§ THE PROBLEM:
Starting with the first line below, reproduce each line exactly until you have included the one bearing "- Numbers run".

§ RECORDED DATA:
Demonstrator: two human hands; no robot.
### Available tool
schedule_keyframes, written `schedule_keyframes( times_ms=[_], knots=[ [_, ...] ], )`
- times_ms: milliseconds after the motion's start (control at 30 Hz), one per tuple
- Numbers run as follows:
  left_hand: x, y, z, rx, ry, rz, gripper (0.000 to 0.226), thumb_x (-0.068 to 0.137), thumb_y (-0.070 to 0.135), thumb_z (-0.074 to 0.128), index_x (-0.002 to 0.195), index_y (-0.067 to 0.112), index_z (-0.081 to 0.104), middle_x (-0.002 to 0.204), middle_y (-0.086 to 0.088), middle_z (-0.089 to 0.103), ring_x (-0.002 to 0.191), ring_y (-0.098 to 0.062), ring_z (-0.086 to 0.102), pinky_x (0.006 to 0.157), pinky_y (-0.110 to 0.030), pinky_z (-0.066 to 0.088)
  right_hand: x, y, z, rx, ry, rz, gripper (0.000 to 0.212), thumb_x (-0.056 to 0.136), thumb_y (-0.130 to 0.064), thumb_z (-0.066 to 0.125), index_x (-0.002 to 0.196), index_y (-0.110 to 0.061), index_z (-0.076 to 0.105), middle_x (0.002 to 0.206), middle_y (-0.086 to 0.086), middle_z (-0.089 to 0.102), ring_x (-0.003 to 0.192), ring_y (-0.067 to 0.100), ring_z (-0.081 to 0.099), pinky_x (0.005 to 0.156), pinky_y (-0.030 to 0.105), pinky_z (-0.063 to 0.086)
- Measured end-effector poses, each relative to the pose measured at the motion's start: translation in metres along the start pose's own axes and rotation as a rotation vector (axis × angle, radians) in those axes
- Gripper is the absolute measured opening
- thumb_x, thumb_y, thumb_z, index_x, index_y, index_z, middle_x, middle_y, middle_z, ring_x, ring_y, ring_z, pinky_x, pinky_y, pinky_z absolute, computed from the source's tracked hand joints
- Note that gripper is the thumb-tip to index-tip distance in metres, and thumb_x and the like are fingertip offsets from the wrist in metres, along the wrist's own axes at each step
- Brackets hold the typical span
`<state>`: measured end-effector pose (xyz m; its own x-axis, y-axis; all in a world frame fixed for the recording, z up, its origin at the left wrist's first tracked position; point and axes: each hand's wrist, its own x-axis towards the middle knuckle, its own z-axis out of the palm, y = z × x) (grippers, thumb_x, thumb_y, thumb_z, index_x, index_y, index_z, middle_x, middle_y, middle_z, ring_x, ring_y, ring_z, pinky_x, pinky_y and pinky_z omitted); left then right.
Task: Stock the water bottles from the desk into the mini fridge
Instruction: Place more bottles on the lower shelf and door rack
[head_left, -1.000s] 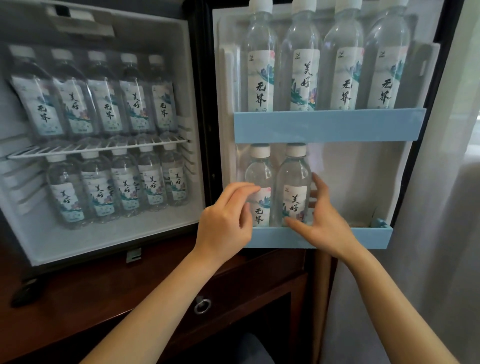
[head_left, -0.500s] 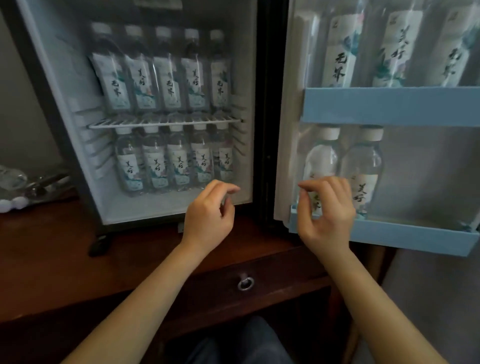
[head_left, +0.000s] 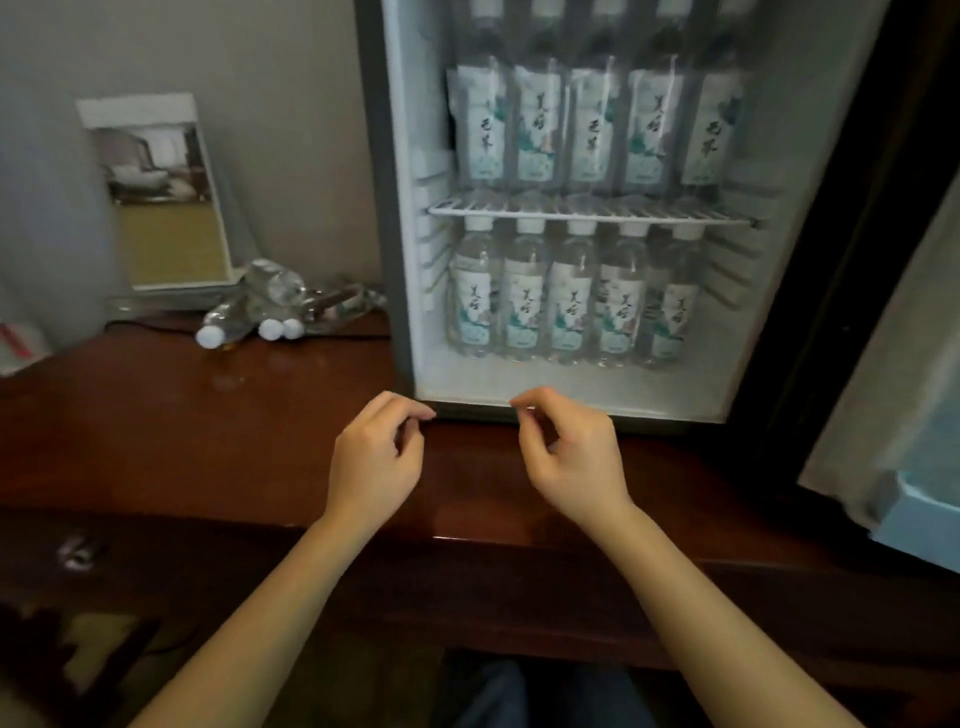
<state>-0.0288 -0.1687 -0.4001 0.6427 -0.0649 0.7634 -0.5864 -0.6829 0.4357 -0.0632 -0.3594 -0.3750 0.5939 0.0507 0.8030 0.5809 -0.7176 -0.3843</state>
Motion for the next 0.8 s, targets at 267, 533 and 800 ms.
schedule_keyframes(
  times_ms=[267, 533, 800],
  knots=[
    [0.004, -0.078, -0.056, 0.177, -0.022, -0.217, 0.021, 0.082, -0.001, 0.058, 0.088, 0.017, 0.067, 0.086, 0.009, 0.057, 0.055, -0.003, 0.046, 0.055, -0.018, 0.035, 0.040, -0.027, 0.104, 0.221, -0.227, 0.105, 0.009, 0.085, -0.011, 0.059, 0.088, -0.016, 0.066, 0.062, -0.001, 0.057, 0.053, 0.012, 0.047, 0.057, 0.029, 0.039],
    [0.062, -0.165, -0.052, 0.256, 0.018, -0.581, 0.033, 0.085, 0.015, 0.054, 0.117, 0.022, 0.051, 0.118, 0.002, 0.044, 0.077, -0.016, 0.054, 0.073, -0.033, 0.044, 0.101, -0.048, 0.206, 0.189, -0.421, 0.146, 0.014, 0.084, -0.019, 0.054, 0.090, -0.025, 0.065, 0.064, -0.007, 0.057, 0.067, 0.021, 0.060, 0.063, 0.033, 0.048],
    [0.127, -0.256, -0.036, 0.220, 0.176, -0.860, 0.051, 0.082, 0.012, 0.056, 0.130, 0.008, 0.039, 0.135, -0.016, 0.031, 0.102, -0.040, 0.053, 0.078, -0.034, 0.039, 0.167, -0.064, 0.311, 0.217, -0.482, 0.287, 0.020, 0.085, -0.014, 0.049, 0.094, -0.018, 0.066, 0.096, 0.012, 0.066, 0.093, 0.032, 0.060, 0.073, 0.032, 0.044]
  ],
)
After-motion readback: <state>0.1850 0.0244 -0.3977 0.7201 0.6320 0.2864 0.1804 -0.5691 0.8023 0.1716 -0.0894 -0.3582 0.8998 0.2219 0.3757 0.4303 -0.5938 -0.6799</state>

§ RESULT OF THE EXERCISE:
Demonstrator: two human hands; no robot.
### Available tool
schedule_keyframes, written `schedule_keyframes( times_ms=[_], knots=[ [_, ...] ], )`
- times_ms: milliseconds after the motion's start (control at 30 Hz), one per tuple
- Numbers run as follows:

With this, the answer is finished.